[Work required]
Count the lines containing "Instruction" in the entries underneath, and state that count without anything else.

[Records from a collection]

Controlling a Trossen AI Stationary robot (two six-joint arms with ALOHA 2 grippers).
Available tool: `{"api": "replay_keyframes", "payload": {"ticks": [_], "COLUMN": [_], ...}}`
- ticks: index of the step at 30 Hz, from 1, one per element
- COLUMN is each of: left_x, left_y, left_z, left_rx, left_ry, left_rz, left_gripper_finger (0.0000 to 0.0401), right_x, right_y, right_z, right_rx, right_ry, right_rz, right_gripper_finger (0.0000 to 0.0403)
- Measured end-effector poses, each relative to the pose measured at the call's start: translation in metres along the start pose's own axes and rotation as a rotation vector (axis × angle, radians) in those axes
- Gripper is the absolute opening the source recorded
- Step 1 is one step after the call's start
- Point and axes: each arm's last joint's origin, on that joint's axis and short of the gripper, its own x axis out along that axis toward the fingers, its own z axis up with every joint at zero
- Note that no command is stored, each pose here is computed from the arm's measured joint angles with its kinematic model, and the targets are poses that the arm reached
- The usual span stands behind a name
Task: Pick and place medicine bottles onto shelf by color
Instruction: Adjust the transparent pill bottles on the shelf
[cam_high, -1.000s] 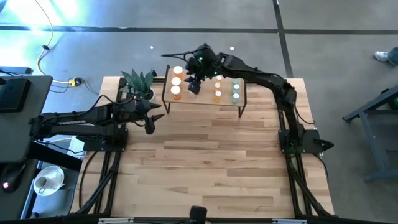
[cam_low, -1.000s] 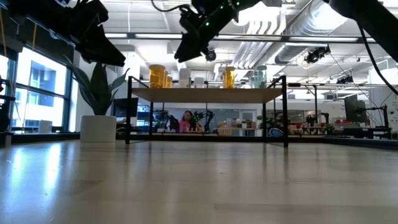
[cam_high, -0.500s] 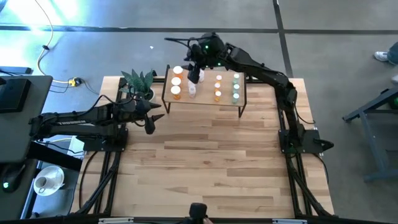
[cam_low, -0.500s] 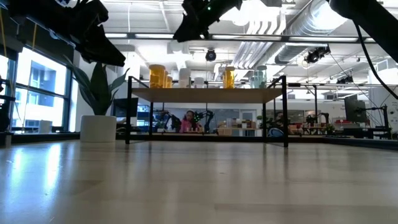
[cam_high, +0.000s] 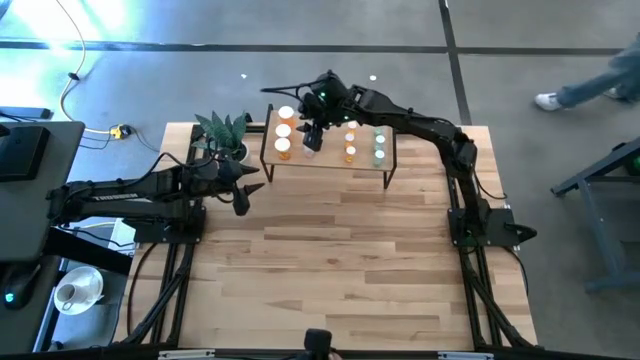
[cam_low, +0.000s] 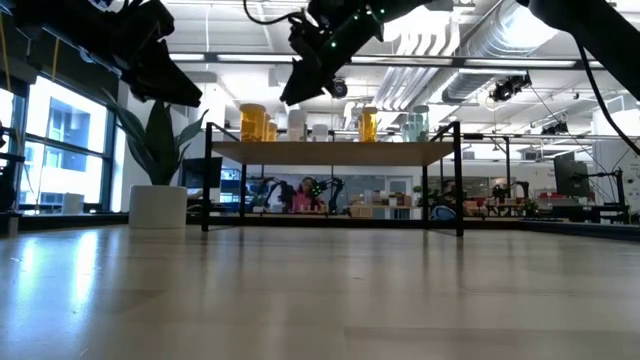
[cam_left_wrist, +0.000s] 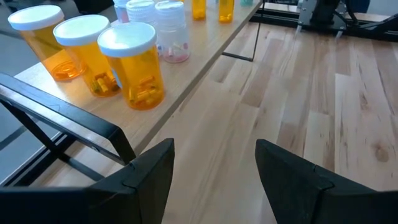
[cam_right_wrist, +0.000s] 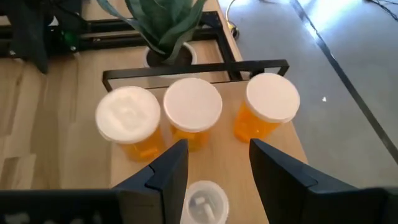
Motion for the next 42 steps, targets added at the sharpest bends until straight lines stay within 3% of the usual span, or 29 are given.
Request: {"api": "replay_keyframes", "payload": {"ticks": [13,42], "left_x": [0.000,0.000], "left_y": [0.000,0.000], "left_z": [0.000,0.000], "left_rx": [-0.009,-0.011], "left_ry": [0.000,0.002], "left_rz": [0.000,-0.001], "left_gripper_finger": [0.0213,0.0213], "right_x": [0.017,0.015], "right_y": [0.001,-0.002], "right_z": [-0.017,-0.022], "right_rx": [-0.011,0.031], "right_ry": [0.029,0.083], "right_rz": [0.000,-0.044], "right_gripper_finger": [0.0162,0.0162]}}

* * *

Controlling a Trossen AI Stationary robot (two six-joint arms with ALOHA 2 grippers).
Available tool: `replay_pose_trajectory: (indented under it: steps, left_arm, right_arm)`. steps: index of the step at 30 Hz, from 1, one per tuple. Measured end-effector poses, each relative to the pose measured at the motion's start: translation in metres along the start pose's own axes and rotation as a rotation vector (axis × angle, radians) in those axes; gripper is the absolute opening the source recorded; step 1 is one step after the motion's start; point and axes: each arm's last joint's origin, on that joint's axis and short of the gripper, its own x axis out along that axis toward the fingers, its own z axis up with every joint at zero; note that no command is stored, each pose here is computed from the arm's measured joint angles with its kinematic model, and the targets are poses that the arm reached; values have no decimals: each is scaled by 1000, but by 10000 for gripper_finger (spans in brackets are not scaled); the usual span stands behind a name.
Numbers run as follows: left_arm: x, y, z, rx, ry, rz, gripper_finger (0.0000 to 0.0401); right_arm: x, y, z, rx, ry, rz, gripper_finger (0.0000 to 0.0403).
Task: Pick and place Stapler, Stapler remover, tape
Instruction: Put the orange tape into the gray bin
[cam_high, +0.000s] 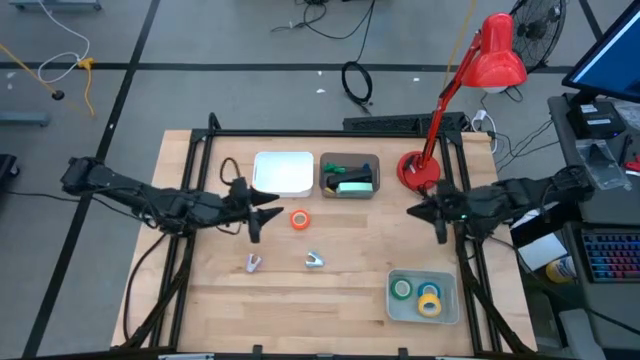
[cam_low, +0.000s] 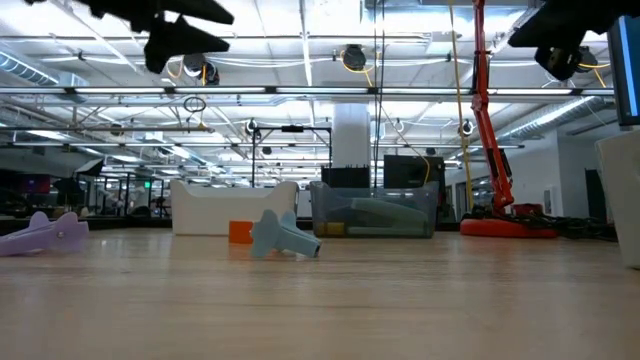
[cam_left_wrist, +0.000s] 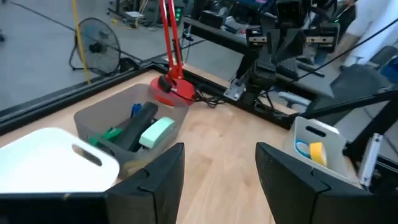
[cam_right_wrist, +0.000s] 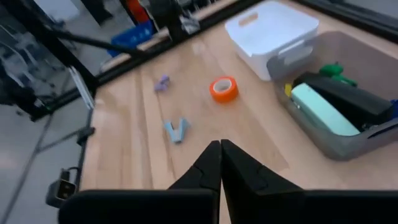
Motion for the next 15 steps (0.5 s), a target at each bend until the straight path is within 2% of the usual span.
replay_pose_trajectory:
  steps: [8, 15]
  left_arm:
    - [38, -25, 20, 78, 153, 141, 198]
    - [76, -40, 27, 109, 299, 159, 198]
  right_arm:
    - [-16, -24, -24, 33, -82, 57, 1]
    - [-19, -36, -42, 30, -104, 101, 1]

[Solution to this problem]
2